Greenpeace juga menyoroti perlunya pengawasan ketat terhadap kerja Satgas PKH, terutama terkait pengelolaan lahan sitaan dari aktivitas ilegal di kawasan hutan. Menurut Greenpeace, praktik penyerahan lahan sitaan kepada badan usaha milik negara seperti Agrinas Palma Nusantara atau Danantara berpotensi hanya memindahkan penguasaan lahan dari korporasi swasta ke negara tanpa mengubah pendekatan bisnis yang berorientasi keuntungan. Pola ini dinilai tidak menjamin pemulihan ekosistem yang telah rusak akibat ekspansi industri ekstraktif.
Ketua Tim Kampanye Hutan Greenpeace Indonesia, Arie Rompas, mengingatkan agar pencabutan izin tidak berhenti pada aspek administratif semata. “Jangan sampai pemerintah hanya mencabut izin tapi kemudian mengalihkan penguasaan lahan ke pihak lain untuk kembali jadi ladang bisnis segelintir pihak. Pemerintah harus transparan tentang rencana selanjutnya setelah pencabutan izin, serta memastikan perusahaan-perusahaan itu bertanggung jawab atas kerusakan yang telah mereka timbulkan. Sudah ada ribuan nyawa yang hilang akibat bencana, pemerintah mesti menempatkan keselamatan rakyat di atas keuntungan ekonomi semata,” kata Arie.
Arie juga menegaskan bahwa krisis hutan di Sumatera telah berada pada titik yang mengkhawatirkan, terutama di wilayah daerah aliran sungai (DAS). “Selain itu, sudah terlalu banyak kehilangan hutan dan perubahan tutupan lahan, termasuk di Daerah Aliran Sungai (DAS), akibat ekspansi industri ekstraktif. Kini mayoritas DAS di Pulau Sumatera telah kritis, dengan tutupan hutan alam kini kurang dari 25 persen dan menjadi sangat rentan dengan risiko bencana hidrometeorologi yang intensitasnya akan bertambah sering akibat krisis iklim,” ujarnya.

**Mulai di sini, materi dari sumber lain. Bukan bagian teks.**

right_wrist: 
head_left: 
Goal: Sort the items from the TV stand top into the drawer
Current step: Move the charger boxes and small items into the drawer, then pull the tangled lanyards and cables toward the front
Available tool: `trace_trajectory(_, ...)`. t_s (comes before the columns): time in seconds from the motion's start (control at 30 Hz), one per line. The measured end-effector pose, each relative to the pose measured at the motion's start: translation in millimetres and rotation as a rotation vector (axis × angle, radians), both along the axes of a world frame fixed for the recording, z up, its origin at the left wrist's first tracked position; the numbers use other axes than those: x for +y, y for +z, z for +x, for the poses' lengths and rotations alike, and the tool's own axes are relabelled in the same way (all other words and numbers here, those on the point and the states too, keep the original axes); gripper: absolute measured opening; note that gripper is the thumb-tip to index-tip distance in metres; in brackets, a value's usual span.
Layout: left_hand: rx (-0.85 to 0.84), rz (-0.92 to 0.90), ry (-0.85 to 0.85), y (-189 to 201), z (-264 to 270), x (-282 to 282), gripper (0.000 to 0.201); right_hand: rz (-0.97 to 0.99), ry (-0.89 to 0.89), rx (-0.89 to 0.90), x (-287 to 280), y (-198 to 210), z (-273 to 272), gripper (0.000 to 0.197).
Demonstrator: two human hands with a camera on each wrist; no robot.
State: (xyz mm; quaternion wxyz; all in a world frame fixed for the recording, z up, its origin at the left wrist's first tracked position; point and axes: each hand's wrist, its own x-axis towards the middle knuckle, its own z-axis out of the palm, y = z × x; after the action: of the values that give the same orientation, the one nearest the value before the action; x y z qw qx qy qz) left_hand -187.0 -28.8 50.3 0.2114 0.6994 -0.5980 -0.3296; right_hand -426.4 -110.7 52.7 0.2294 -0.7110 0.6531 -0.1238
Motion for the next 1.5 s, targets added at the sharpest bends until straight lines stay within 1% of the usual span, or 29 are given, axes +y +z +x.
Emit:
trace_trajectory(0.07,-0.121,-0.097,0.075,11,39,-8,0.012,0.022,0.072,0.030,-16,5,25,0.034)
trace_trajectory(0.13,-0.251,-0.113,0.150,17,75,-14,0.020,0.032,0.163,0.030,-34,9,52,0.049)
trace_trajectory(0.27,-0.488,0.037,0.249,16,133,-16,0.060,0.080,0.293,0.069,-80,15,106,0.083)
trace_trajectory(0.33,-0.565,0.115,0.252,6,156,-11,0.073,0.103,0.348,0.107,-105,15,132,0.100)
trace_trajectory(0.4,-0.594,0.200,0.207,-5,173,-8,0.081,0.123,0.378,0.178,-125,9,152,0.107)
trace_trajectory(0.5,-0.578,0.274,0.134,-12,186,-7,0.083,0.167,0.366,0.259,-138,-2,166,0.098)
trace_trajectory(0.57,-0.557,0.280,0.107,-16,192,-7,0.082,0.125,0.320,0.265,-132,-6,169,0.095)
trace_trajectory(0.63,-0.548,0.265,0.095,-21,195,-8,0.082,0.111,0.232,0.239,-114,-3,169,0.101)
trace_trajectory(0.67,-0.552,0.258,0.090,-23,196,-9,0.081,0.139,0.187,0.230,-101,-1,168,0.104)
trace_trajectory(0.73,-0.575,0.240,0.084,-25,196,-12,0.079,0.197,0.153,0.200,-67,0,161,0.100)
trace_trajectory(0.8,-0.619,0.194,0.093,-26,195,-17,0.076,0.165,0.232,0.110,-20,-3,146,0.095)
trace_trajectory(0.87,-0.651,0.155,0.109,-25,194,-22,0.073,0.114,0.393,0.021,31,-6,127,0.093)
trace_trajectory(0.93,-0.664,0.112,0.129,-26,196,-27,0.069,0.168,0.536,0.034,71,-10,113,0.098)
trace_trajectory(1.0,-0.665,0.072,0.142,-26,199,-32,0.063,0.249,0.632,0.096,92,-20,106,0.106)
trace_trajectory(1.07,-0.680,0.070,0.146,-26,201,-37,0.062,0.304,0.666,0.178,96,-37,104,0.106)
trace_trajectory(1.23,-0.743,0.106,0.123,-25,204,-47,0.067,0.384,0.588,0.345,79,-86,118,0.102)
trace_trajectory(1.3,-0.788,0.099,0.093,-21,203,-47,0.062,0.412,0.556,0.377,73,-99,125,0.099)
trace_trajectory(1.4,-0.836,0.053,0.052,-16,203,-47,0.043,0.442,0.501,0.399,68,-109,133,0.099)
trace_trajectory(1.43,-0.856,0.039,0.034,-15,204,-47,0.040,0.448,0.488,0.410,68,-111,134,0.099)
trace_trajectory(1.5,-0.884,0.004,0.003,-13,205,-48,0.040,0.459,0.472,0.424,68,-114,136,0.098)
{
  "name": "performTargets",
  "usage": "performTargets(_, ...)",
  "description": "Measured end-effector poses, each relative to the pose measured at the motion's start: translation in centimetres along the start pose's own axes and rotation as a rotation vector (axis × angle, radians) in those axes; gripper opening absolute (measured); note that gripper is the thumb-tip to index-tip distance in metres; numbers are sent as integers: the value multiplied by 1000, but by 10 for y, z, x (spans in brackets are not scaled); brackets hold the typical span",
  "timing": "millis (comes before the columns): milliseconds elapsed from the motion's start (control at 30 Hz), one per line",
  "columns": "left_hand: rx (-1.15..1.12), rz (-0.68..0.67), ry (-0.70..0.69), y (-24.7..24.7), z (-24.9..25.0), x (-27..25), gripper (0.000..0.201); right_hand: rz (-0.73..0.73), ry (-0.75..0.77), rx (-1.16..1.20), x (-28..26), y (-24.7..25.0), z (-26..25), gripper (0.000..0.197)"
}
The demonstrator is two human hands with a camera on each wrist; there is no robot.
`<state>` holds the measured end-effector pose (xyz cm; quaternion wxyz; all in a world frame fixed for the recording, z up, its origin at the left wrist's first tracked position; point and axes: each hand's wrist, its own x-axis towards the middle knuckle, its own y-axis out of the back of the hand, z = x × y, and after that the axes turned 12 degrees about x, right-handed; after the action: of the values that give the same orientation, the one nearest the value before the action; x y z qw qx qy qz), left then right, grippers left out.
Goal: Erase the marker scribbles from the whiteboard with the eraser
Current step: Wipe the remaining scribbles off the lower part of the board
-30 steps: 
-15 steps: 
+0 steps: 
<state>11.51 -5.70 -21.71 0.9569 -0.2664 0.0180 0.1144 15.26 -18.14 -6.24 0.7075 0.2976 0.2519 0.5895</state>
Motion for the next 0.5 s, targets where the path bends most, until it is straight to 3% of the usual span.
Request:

Menurut Greenpeace, masih terdapat perusahaan yang beroperasi di DAS terdampak bencana tetapi izinnya belum dicabut, salah satunya PT Tusam Hutani Lestari di Aceh. Kondisi ini menunjukkan perlunya evaluasi menyeluruh terhadap seluruh izin usaha di kawasan hutan dan DAS kritis. Greenpeace mendorong pemerintah untuk segera melakukan reforestasi hutan alam, khususnya di kawasan hulu DAS, serta menetapkan hutan alam tersisa sebagai wilayah lindung permanen demi mencegah bencana serupa terulang dan melindungi keselamatan masyarakat di masa depan.